Porque ya las veía él retoñar en los avíos de partida que iniciaba la sobrina de Neptuno para volver por sus dominios. «Allí la vierais –invitaba Rinaldo Genovés a que entráramos también nosotros por aquella playa–, cómo se desprendía del broche de la virgen por librar la cola, que ya recibía los primeros golpes de la espuma, y con qué mimo se lo enredaba en el pelo dando a entender que pronto iría a perderse a nado mar adentro. Y estas coqueterías las hacía la dueña Micaela con toda parsimonia y no dejando nunca de mirar a don Melchor por debajo del mechón que con tanta travesura le ponía una sombra alegre en medio de la frente». Pero ni con ese pie a prolongar el trato o a no ponerle edad a los amores vengan cuando vengan, se atrevía don Melchor a decir una palabra que los hiciera estantes para siempre.
 
«Y al cabo, quién sabe si urgido por la vista de los otros dos Reyes a caballo y esperando para partir –prevenía Rinaldo–, el cortés Melchor dijo solo dos palabras, pero muy sentidas: que escribiría». Vi yo entonces la sombra de desengaño, si no fue contrariedad, que cruzó por la cara de los que escuchábamos, y no dejé de ver en el mismo viaje un asomo de emoción en la de Rinaldo por rematar el cuento con justicia de su gusto. «Era aquel estrellero –defendió– de los enamorados que confían más en letra despachada por la posta que en voz rendida, pues ausencias son amores entre los nacidos para mirar estrellas». Se calló Rinaldo y en el silencio de la noche nos quedamos pensando un momento en aquella razón puesta en luceros.

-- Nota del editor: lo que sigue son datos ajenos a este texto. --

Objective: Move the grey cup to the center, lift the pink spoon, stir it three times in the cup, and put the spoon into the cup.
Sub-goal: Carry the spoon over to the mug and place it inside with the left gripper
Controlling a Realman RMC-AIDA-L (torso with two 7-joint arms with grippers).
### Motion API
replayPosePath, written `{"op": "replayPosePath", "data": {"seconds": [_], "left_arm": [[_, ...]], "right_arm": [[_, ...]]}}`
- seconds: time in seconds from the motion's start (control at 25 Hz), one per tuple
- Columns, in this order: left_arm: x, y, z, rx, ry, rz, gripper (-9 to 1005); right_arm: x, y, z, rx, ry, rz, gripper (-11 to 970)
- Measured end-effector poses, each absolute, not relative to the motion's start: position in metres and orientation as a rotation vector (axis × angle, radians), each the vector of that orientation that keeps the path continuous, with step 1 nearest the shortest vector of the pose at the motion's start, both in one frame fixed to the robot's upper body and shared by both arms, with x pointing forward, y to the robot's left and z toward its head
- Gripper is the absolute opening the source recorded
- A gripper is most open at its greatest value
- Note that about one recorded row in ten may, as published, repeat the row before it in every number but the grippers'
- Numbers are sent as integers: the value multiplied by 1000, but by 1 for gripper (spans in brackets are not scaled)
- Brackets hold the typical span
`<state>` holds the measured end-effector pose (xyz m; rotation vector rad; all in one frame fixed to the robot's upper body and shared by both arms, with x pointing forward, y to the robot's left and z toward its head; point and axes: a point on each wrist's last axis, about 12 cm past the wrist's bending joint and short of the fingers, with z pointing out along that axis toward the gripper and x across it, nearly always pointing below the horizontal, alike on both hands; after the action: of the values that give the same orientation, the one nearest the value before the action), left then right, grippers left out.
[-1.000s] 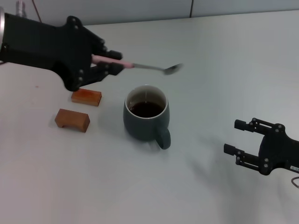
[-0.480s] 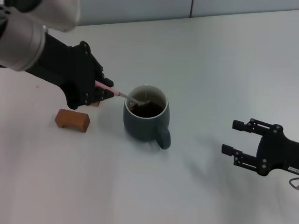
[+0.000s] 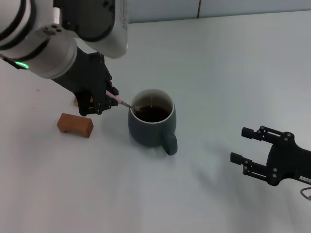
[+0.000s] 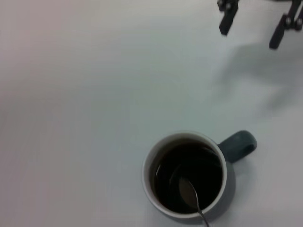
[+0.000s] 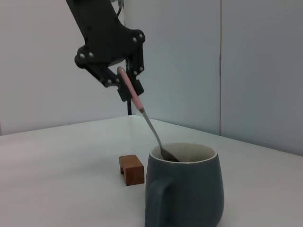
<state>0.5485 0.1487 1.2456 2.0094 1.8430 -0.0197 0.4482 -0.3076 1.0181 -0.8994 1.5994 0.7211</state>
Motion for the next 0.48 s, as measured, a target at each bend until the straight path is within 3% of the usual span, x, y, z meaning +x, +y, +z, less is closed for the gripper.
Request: {"op": "replayPosePath", "data": {"seconds": [0.48], "left_arm": [[554,133,1236,2086,1830,-2,132]], "right_arm": [[447,-308,1017,-902,1605,718,674]]}}
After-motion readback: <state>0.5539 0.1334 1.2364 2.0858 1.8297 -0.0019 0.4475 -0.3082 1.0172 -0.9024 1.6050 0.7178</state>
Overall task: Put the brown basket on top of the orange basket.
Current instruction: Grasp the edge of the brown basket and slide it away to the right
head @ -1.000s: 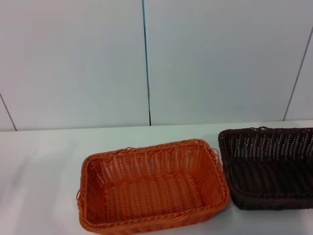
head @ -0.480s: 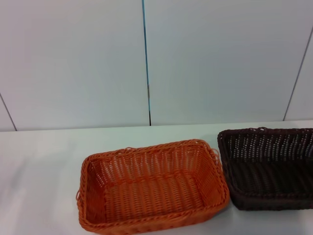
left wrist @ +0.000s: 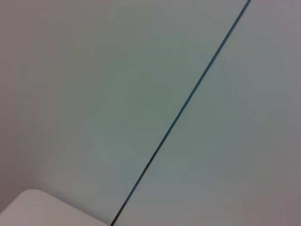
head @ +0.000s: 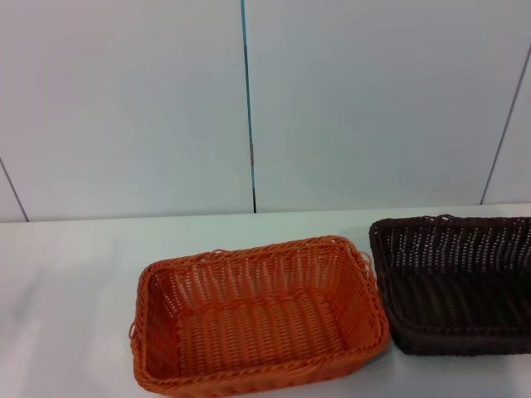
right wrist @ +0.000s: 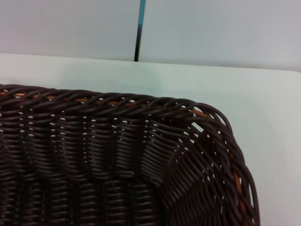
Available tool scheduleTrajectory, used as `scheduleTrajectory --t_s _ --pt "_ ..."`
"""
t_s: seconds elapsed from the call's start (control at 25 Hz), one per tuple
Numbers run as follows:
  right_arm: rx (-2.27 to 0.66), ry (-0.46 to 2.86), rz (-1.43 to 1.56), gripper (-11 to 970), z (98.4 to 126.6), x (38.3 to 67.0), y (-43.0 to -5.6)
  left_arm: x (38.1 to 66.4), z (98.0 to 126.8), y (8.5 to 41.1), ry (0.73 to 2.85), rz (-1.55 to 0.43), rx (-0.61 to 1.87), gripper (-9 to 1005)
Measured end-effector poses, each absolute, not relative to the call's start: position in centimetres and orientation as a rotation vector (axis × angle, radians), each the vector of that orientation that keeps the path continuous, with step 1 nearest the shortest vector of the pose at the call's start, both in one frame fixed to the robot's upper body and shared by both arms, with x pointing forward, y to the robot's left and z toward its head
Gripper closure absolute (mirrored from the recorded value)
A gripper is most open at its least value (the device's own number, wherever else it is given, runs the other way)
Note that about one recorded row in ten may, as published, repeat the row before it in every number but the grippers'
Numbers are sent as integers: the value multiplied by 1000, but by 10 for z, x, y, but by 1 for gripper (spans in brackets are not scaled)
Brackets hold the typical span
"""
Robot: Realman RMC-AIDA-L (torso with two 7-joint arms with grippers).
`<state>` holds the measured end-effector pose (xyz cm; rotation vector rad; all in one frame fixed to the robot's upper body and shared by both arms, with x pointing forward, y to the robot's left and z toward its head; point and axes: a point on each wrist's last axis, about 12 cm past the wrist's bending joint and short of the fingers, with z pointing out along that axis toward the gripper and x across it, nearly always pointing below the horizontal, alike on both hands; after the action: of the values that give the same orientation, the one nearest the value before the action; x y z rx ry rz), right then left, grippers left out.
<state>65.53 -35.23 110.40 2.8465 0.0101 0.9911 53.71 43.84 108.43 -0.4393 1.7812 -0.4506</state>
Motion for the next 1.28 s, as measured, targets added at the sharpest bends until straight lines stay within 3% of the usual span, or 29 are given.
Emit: scheduleTrajectory --t_s 0.76,1.28 --pt "2841 -46 995 676 1107 653 -361 534 1082 439 1786 -449 -449 117" --pt "2844 -83 998 723 1132 654 -372 535 1082 438 1784 -453 -448 117"
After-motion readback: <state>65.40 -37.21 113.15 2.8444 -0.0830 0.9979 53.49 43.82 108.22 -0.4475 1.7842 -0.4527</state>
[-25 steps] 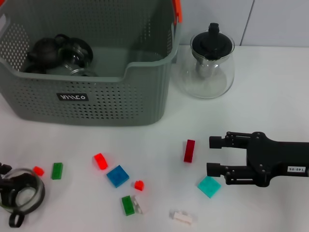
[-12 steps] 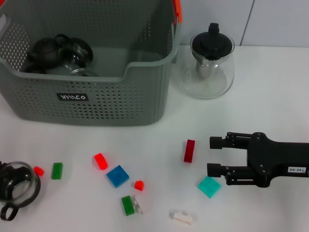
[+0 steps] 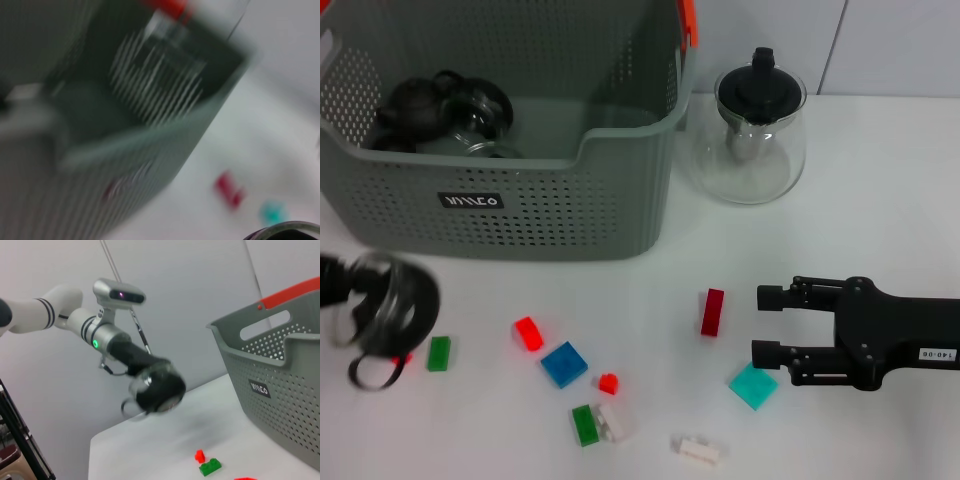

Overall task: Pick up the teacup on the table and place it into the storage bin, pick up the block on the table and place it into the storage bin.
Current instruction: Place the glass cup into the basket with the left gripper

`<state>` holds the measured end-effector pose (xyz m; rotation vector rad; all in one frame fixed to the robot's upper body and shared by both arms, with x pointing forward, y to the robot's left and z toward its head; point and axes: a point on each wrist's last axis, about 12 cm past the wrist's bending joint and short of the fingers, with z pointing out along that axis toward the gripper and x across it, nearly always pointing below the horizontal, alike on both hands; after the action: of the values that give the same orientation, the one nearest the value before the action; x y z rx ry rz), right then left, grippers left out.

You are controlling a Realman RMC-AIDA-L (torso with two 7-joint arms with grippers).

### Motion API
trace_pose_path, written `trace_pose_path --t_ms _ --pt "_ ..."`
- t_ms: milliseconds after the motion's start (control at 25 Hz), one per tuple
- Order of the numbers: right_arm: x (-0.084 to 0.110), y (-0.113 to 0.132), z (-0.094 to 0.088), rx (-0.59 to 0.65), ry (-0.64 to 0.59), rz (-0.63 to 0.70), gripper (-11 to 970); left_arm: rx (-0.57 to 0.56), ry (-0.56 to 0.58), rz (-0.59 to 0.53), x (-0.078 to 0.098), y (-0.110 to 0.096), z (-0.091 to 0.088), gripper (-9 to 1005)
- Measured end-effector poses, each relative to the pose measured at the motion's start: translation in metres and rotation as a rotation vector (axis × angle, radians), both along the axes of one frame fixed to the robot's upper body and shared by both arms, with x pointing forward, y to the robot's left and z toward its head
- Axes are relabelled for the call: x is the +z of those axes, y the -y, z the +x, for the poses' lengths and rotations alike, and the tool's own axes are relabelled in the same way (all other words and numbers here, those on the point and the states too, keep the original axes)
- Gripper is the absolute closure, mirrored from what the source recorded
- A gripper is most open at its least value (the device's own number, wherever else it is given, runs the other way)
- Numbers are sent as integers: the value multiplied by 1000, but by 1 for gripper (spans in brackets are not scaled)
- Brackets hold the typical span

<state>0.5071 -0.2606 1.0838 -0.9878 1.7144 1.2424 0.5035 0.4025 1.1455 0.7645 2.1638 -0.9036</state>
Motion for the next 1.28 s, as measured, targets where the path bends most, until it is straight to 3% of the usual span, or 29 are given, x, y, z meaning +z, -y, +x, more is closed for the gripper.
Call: trace_pose_path --t_ms 160,320,440,600,720,880,1040,1280 --pt "0 0 -1 0 2 0 169 55 83 -232 7 5 7 938" --pt "0 0 -1 0 2 0 168 102 211 -477 28 11 18 932" --pt "0 0 0 1 4 0 168 169 276 -541 45 13 39 928" --pt "-1 -2 0 5 -1 4 168 270 253 -412 66 24 86 923" --pt "-1 -2 0 6 -5 6 168 317 216 -213 79 44 119 919" --pt "-1 -2 0 7 -7 7 169 373 171 50 83 67 148 914" --pt "2 -8 3 19 1 13 169 386 115 255 77 79 160 909" --pt "8 -21 12 53 24 21 169 436 68 457 45 79 158 901"
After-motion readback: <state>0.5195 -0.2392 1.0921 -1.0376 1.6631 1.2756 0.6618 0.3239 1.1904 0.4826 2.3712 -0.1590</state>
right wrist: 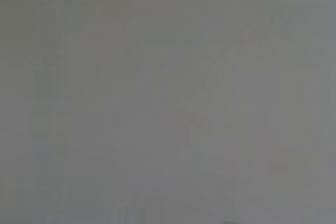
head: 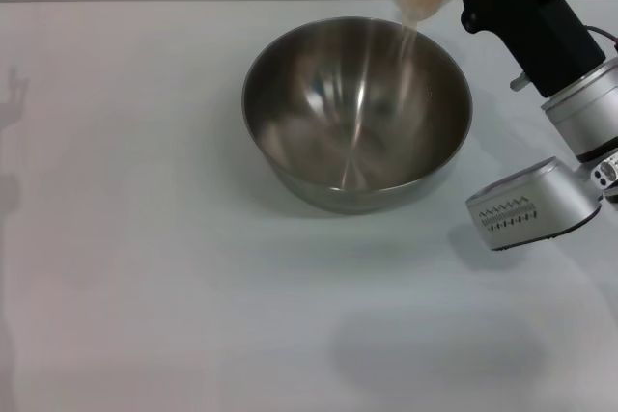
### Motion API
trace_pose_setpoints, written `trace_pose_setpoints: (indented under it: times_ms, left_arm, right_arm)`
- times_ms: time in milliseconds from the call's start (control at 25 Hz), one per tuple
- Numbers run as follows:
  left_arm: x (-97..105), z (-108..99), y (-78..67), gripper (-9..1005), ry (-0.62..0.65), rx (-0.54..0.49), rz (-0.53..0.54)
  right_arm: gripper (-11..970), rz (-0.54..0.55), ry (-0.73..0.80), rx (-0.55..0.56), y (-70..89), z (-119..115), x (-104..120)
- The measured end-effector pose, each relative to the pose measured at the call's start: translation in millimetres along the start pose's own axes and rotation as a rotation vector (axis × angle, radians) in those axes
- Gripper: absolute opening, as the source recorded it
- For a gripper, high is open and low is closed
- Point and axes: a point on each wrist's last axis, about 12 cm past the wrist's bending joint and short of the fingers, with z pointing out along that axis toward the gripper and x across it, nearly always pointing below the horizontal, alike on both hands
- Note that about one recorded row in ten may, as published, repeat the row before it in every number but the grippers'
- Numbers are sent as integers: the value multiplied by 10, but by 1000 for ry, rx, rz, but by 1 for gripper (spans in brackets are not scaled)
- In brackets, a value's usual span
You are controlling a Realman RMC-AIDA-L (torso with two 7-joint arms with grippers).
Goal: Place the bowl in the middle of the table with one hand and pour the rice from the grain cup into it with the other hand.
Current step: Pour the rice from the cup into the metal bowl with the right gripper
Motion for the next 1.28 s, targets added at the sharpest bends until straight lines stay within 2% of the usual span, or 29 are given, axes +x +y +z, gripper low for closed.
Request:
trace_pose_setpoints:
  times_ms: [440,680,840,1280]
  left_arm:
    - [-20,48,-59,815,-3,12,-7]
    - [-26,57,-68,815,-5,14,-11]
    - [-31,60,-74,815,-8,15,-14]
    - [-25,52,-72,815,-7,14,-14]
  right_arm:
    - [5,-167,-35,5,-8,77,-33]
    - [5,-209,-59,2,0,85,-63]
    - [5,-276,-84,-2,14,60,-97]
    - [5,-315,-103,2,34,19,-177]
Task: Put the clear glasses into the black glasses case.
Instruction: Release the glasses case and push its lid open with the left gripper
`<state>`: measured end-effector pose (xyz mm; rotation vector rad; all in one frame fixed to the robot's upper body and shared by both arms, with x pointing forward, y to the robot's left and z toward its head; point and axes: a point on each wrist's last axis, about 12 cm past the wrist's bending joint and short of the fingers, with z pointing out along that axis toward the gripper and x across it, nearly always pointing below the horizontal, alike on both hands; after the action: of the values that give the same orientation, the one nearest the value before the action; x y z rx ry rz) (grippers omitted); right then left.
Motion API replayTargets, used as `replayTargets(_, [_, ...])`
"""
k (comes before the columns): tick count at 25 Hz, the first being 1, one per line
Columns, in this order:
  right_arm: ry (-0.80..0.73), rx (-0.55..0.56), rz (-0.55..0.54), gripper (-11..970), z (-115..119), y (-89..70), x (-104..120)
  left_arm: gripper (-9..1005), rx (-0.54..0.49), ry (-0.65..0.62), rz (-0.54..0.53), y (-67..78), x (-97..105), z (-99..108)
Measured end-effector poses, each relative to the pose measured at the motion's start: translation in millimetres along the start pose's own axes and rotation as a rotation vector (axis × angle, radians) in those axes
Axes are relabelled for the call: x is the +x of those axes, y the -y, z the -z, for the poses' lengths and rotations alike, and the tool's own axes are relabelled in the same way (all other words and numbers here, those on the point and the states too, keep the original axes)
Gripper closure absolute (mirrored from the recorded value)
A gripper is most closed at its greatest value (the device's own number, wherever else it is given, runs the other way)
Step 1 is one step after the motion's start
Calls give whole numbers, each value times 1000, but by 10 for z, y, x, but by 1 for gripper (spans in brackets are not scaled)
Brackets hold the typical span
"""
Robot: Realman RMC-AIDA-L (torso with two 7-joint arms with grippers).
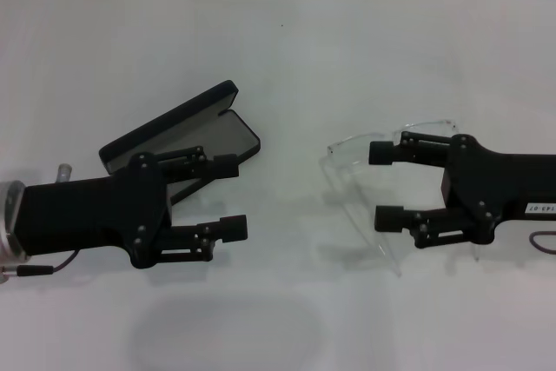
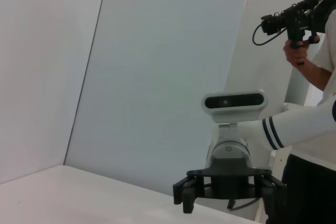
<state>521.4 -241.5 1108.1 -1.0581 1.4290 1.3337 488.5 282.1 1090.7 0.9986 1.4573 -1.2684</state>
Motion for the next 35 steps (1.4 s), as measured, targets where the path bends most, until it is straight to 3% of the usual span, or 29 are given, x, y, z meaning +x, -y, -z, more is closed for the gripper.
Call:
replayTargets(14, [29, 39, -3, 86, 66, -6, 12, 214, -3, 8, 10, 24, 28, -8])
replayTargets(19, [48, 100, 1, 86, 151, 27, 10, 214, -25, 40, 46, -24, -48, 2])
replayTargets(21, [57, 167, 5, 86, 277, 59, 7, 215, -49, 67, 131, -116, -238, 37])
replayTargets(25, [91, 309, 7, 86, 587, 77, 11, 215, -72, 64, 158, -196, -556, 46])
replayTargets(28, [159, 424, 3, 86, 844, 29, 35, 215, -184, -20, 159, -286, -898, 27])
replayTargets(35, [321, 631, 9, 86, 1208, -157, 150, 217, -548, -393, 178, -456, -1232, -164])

Y de esa ausencia pasajera nos distrajo nuevamente su voz para acabar la despedida de la playa: que fue decir don Melchor que escribiría –aseguró– y subirse al caballo para espolearlo, pues ya llevaba prisa por poner distancia y sentarse al escritorio. Entonces, igual que un humo lento, se alzó una voz sobre las olas, la de dona Micaela para cantar un adiós: «¡Ay, noche!, qué mal abrigas los decires sin palabras, las añoranzas no escritas...» Y con esa letra en los oídos, «que era como pedir carta urgente de respuesta», concluyó Rinaldo Genovés, fueron perdiéndose en la niebla los tres Reyes jinetes hasta desaparecer.
 
No exagero si les digo que parecía que los oyéramos irse, sentados como estábamos en la cubierta y tan lejos de aquella playa donde acababa el cuento. Pero todo era mérito de Rinaldo, que fue prolongando el cantar hasta dejarlo como dormido sobre un mar que trajera ecos de pasos. Y a mí se me ocurrió de pronto que lo que cantaba el Genovés como traído de tan lejos, debiese menos a la voz de la sirena que a la de dona Armida mientras cerraba una ventana. Y lo mismo debió de maliciar el señor Basilio, que sacudió la pipa en la pernera al tiempo de preguntar con aire distraído:
 
—Y a esa doncella de Génova, Armida, ¿no le gusta leer en cartas?
 
Pero antes de que Rinaldo pudiera responder, tembló el foque y en seguida se puso en guardia la gavia del trinquete y vimos inflarse con un grandísimo suspiro a la mayor.
 
—Ya habrán acabado de adorar los tres señores del Oriente –murmuró Rinaldo paseando la vista por el cielo–.
 
Por eso sopla, que es prebenda de esta sola noche que el viento se sujete hasta la hora en que los Reyes tengan su oficio por cumplido.
 
Y el grumete, que había aflojado las manos para que el gato volara del regazo a ver rizarse las olas desde la borda, preguntó:
 
—¿Y qué hora es esa, don Rinaldo?
 
—Amaneciendo en la Polar.
 
Comprenderán que de la duda de si a la dueña Armida le gustaba leer en cartas, que yo me figuro largas y por entregas, ya no saliéramos. Porque empezó el levante a barullar en las velas con discurso cada vez más floreciente y aquello, después de tanta calma para que se adorase en Belén, era pedir que el resto de la noche lo pasáramos en atender al viento recién llegado con sus embajadas.